Rambler in the Wild: A Diary Study of LLM-Assisted Writing With Speech
Xuyu Yang, Wengxi Li, Matthew G. Lee, Zhuoyang Li, J. D. Zamfirescu-Pereira, Can Liu
TL;DR
Rambler enables LLM-assisted dictation to transform writing workflows by bridging speech and text. Through a ten-day in-the-wild diary study with twelve writers, the work reveals two dominant writing regimes—outline-first expansion for academic tasks and free-speaking for reflective writing—and demonstrates productivity gains, emotional expressiveness, and enhanced self-efficacy enabled by AI tools such as semantic split/merge, gist extraction, and Custom Magic Prompt. Findings highlight design opportunities around context awareness, prompt history reuse, and personalized conversational support to support diverse goals and environments. Collectively, the study provides evidence that speech-based writing with AI assistance is a viable paradigm with tangible practical impact for both scholarly and creative writing.
Abstract
Speech-to-text technologies have been shown to improve text input efficiency and potentially lower the barriers to writing.
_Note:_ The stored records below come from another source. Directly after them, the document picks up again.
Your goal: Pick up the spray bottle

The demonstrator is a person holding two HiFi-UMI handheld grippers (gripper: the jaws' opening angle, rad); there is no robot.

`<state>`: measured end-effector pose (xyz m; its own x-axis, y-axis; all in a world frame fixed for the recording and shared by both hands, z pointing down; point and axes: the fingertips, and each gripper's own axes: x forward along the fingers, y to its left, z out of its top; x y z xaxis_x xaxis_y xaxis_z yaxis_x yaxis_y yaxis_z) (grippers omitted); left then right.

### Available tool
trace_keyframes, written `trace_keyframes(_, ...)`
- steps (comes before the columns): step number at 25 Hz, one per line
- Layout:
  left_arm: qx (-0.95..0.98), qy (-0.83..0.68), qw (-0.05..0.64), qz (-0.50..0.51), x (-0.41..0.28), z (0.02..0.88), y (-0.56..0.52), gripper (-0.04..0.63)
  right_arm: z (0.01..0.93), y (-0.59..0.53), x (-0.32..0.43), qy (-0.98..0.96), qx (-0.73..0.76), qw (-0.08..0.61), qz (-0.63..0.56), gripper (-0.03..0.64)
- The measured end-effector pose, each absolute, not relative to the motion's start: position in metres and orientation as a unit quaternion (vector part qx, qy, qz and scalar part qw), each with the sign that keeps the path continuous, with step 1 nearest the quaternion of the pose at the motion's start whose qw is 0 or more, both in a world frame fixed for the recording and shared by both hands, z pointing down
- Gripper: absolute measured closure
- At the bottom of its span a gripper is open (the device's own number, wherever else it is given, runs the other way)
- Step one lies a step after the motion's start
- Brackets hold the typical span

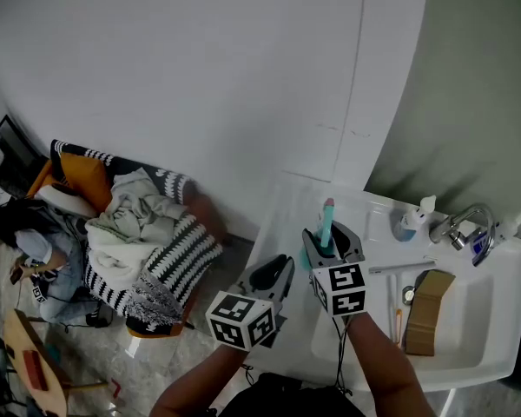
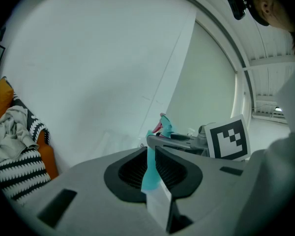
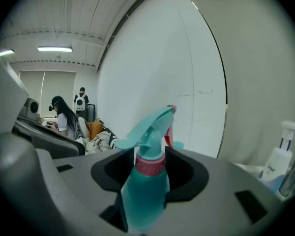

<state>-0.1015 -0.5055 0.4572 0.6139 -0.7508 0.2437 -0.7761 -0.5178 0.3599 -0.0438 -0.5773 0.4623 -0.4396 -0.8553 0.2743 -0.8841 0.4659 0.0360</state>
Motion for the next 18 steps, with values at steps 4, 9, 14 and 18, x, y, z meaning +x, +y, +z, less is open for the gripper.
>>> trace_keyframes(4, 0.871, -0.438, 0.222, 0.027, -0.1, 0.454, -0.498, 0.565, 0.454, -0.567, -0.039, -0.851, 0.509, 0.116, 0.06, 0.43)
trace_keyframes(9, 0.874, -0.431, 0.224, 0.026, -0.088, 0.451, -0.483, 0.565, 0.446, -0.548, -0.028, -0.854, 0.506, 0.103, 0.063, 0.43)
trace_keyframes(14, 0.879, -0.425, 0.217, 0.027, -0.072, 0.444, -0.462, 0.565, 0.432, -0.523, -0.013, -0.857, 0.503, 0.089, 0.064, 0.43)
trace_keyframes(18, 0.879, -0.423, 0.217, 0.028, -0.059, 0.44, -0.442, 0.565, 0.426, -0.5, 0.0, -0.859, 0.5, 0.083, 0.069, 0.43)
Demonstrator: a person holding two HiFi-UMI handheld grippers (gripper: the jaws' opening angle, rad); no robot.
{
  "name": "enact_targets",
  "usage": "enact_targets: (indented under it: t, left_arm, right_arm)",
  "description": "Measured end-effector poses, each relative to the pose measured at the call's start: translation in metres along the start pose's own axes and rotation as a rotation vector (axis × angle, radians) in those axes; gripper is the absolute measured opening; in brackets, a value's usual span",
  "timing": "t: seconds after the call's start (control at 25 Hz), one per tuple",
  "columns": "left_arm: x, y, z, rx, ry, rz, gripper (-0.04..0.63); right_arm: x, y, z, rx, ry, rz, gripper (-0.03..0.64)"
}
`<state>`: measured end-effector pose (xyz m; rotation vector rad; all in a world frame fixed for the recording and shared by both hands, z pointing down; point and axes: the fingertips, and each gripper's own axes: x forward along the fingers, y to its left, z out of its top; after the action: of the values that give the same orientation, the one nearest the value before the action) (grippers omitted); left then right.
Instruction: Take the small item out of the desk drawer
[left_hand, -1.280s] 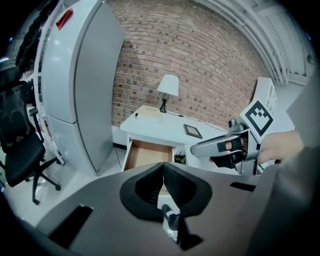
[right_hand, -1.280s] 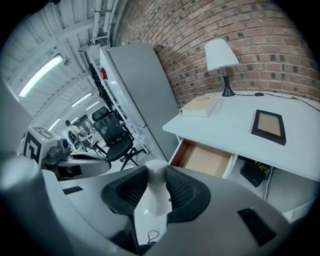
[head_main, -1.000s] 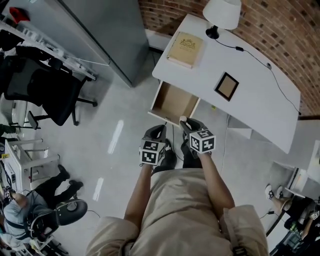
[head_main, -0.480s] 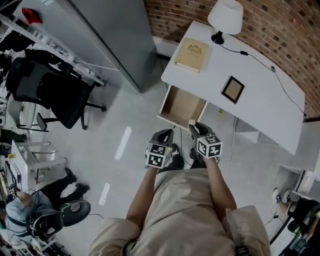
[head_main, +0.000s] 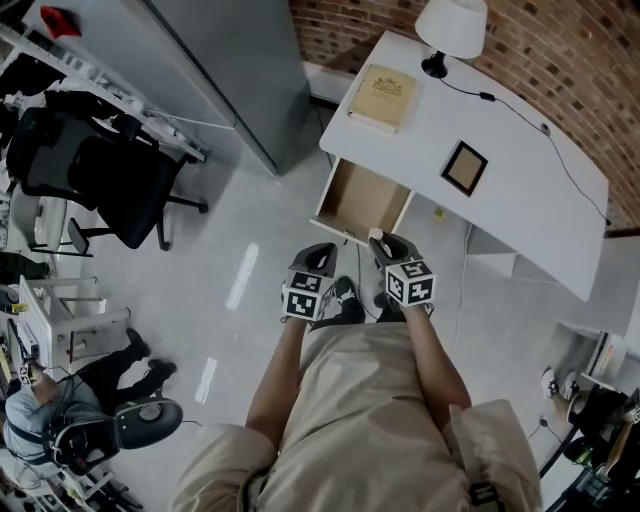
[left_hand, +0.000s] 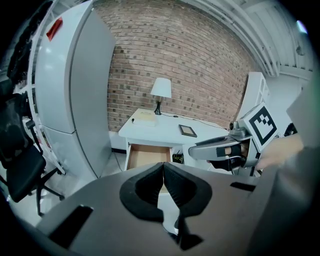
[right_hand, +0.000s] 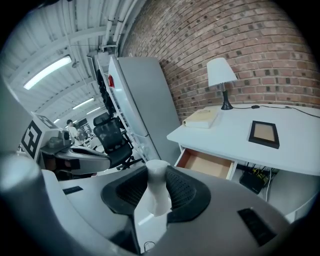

Recent LLM-assisted dictation tools aim to support writing with speech by bridging the gaps between speaking and traditional writing. This case study reports on the real-world writing experiences of twelve academic or creative writers using one such tool, Rambler, to write various pieces such as blog posts, diaries, screenplays, notes, or fictional stories, etc. Through a ten-day diary study, we identified the participants' in-context writing strategies using Rambler, such as how they expanded from an outline or organized their loose thoughts for different writing goals. The interviews uncovered the psychological and productivity affordances of writing with speech, pointing to future directions of designing for this writing modality and the utilization of AI support.